Using the listing that follows, return every line with the word "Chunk".

##### MATERIAL SHOWN #####

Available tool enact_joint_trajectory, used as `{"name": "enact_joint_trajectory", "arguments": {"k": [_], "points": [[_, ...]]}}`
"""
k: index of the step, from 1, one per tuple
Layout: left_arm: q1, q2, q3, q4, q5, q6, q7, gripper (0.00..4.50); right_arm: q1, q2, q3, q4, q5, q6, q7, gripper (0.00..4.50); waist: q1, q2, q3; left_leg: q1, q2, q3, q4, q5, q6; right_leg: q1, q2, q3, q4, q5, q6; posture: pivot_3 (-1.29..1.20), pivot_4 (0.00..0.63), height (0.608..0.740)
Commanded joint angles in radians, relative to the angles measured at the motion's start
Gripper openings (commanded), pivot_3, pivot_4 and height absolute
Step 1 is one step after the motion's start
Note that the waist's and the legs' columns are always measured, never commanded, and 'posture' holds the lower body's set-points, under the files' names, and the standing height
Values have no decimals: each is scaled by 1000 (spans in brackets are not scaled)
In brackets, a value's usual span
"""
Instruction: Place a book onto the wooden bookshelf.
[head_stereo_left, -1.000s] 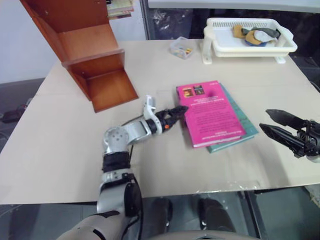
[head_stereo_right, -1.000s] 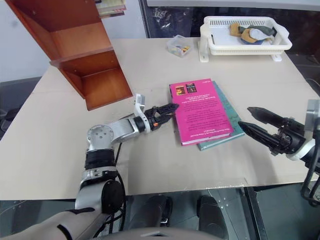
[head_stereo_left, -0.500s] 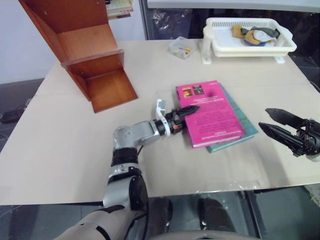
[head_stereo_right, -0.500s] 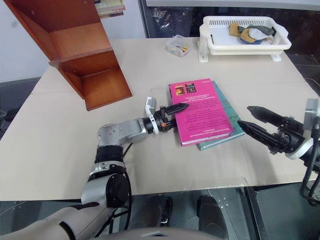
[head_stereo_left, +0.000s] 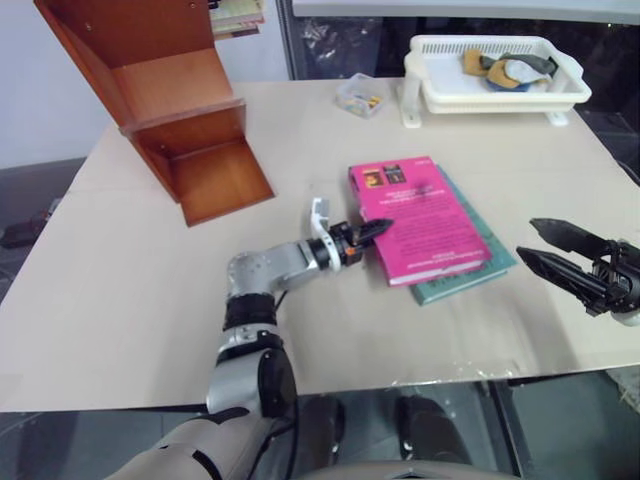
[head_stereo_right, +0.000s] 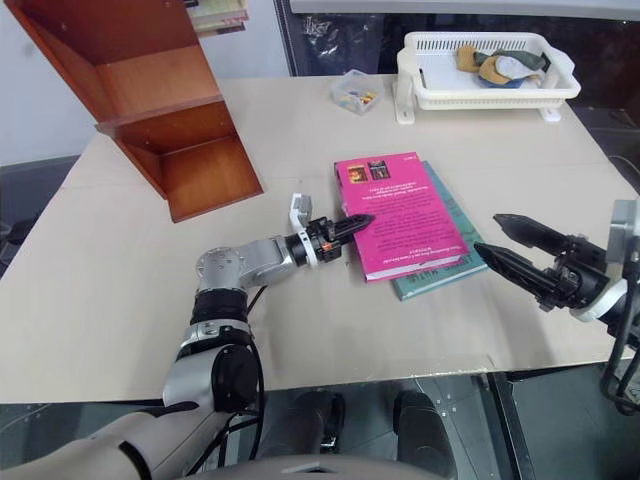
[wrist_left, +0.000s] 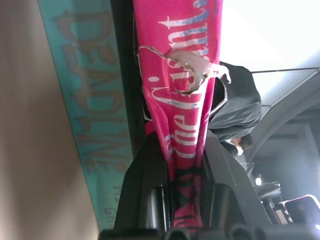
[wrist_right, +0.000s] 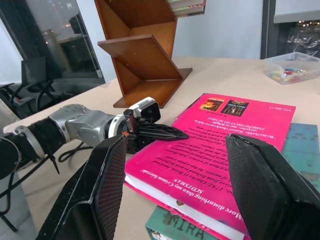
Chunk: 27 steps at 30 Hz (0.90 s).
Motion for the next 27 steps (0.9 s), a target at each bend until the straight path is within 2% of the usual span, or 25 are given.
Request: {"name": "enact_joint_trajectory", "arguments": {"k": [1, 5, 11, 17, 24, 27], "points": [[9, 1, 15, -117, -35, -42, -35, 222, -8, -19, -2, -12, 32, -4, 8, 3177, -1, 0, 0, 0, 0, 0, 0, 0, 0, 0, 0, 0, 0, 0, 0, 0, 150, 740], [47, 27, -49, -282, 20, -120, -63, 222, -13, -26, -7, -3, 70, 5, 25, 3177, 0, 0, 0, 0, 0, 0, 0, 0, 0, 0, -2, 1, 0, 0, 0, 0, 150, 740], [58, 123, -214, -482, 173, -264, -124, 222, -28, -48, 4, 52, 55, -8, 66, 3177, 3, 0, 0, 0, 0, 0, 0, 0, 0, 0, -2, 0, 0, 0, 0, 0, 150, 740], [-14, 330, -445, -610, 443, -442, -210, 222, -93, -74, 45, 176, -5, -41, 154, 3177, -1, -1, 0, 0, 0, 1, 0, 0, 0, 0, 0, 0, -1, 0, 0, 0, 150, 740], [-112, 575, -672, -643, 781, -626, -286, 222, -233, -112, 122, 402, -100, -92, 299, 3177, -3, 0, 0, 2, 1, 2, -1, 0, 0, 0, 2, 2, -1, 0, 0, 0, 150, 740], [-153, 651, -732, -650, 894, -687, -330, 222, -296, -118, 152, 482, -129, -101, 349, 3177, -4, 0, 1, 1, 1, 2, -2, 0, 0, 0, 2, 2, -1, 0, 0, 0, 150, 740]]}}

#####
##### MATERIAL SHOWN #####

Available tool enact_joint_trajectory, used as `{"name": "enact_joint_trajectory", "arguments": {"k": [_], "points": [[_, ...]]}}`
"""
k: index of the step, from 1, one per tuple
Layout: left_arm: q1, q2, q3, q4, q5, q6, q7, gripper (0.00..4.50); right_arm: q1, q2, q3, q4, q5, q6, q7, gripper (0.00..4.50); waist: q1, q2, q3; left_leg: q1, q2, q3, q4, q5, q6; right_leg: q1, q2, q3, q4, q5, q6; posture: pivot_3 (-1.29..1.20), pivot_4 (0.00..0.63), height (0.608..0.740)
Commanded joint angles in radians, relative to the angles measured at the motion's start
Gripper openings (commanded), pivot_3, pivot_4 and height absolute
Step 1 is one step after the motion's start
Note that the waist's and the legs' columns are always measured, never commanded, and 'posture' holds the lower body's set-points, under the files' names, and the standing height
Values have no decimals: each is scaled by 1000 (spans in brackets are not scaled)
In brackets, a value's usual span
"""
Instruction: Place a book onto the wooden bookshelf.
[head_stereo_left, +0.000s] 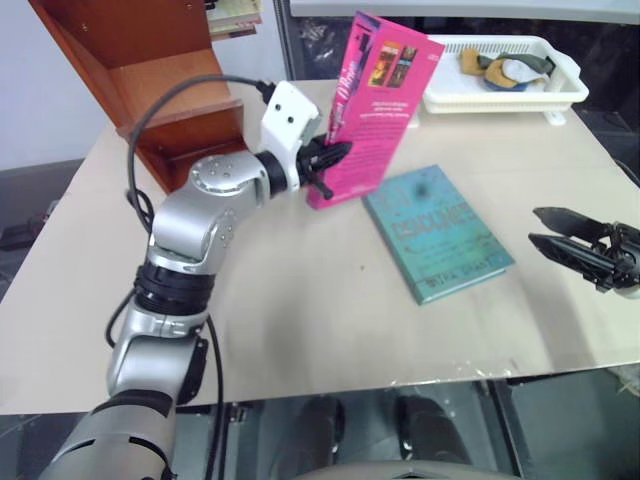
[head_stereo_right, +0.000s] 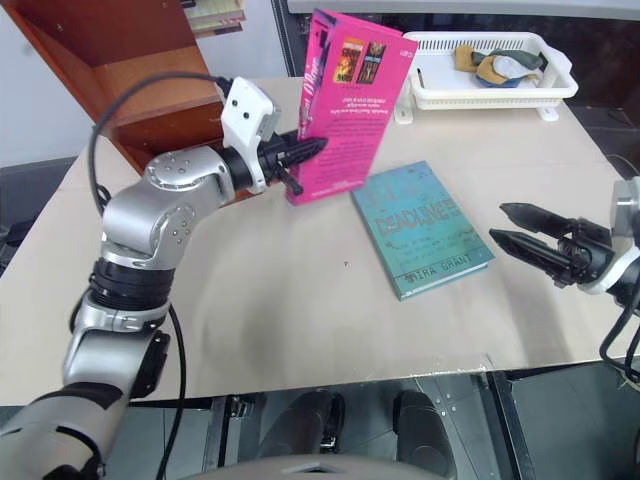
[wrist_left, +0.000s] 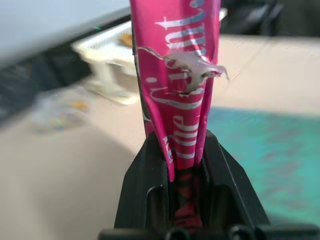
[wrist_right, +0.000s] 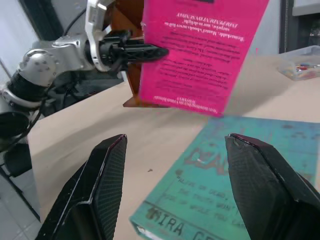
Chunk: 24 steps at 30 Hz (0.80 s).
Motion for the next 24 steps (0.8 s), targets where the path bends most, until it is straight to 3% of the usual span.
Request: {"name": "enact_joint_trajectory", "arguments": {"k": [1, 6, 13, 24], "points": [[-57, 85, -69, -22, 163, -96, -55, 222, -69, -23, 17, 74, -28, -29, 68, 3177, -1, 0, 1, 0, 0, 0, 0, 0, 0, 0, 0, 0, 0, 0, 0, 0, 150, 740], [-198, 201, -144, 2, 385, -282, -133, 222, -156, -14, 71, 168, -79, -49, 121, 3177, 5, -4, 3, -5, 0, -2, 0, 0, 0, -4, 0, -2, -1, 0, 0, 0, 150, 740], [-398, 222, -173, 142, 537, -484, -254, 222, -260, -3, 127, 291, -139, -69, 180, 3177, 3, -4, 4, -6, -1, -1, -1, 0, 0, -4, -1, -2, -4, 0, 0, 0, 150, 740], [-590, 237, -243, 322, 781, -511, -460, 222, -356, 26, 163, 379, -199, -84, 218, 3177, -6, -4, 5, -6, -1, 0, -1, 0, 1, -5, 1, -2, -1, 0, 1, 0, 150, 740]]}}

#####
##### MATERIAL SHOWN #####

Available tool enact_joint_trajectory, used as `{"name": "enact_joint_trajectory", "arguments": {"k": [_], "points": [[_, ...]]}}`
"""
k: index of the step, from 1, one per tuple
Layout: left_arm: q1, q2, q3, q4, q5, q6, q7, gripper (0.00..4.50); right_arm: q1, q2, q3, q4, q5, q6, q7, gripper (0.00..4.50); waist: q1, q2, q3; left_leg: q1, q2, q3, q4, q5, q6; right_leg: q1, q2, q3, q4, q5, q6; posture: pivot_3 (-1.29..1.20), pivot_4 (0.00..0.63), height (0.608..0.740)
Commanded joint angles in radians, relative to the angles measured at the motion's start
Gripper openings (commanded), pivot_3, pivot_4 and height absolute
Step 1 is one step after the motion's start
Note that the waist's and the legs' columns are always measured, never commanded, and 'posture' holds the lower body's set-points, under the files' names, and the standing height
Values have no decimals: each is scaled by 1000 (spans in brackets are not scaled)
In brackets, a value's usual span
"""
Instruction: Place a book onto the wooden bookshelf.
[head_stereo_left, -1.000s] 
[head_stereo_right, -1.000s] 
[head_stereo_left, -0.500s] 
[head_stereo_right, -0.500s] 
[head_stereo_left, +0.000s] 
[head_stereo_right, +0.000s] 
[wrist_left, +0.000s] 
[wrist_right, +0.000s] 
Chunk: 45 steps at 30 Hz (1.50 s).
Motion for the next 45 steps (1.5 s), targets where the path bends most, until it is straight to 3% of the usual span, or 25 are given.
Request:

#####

> **SOLVED EXERCISE**
Chunk: 27 steps at 30 Hz (0.90 s).
Chunk: 24 steps at 30 Hz (0.80 s).
Chunk: 45 steps at 30 Hz (1.50 s).

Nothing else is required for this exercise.